Add Spark SQL dialect - Githubissues

gatear commented 3 weeks ago

Add Spark SQL support. See "INSERT INTO" spec https://spark.apache.org/docs/3.2.1/sql-ref-syntax-dml-insert-into.html

There are some issues with existing design in order to support all Spark types. Spark SQL has 3 complex data types:

Array
Map
Struct

Insertions look like this

-- Inserting an array
INSERT INTO MyTable (array_column) VALUES (ARRAY(1, 2, 3));

-- Inserting a map
INSERT INTO MyTable (map_column) VALUES (MAP('key1', 'value1', 'key2', 'value2'));

-- Inserting a struct
INSERT INTO MyTable (struct_column) VALUES (NAMED_STRUCT('field1', 'value1', 'field2', 'value2'));

So notable design changes are

array start and end markers are now configurable with default "[", "]". Spark requires "(" and ")".
row prefix is configurable as keyword "ROW" doesn't exist but we have "NAMED_TUPLE" for complex fields in Spark.
a named tuples requires a prefix for each value, the field name (but root columns don't require field name prefix)
there's also Map support required.
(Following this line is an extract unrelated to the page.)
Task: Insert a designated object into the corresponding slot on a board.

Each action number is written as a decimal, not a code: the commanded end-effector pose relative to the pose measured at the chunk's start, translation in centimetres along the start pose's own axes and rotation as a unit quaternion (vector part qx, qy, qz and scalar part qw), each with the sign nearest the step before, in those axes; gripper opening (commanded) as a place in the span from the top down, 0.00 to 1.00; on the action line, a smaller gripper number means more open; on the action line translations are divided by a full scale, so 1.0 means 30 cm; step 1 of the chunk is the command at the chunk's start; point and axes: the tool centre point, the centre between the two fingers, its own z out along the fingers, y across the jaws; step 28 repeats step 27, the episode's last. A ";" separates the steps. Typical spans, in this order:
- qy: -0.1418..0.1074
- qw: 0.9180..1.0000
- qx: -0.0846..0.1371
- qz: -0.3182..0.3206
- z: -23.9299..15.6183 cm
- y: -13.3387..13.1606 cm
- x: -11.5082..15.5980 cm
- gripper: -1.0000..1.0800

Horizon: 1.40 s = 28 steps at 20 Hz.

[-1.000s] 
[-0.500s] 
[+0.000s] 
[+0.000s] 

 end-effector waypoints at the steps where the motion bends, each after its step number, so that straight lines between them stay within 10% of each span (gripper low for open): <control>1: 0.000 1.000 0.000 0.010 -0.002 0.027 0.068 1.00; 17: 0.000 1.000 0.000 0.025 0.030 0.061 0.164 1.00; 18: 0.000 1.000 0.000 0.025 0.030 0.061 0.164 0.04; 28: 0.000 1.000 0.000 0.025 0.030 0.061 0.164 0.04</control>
I think it makes sense to correlate java.util.Map with Spark SQL Map
batch insert is not support so I think it's best to throw exception on attempt to generate "batch" statements

I tested on latest Databricks runtime this generated SQL and works well 👍

INSERT INTO `MyTable` (`bytes`) VALUES (ARRAY(1, 0));
INSERT INTO `MyTable` (`booleans`) VALUES (ARRAY(true, false));
INSERT INTO `MyTable` (`ints`) VALUES (ARRAY(1, 2, 3));

INSERT INTO `MyTable` (`struct_array`) VALUES (NAMED_STRUCT('name1', '1', 'struct', NAMED_STRUCT('name', ARRAY(1, 2, 3))));
INSERT INTO `MyTable` (`struct_struct`) VALUES (NAMED_STRUCT('name1', '1', 'struct', NAMED_STRUCT('name', '2')));
INSERT INTO `MyTable` (`longs`) VALUES (ARRAY(23, 45));
INSERT INTO `MyTable` (`empty_map`) VALUES (MAP());
INSERT INTO `MyTable` (`maps`) VALUES (MAP('k1', MAP('k1', 'v1'), 'k2', MAP('k1', 'v1')));

gatear commented 3 weeks ago

Thanks @snuyanzin for the review 🙏

I also have some questions ..

in order to port this change to faker version 1.x I need to also open a PR to branch 1.x ?
I would also invest in some documentation, where would you suggest it's best to make it ?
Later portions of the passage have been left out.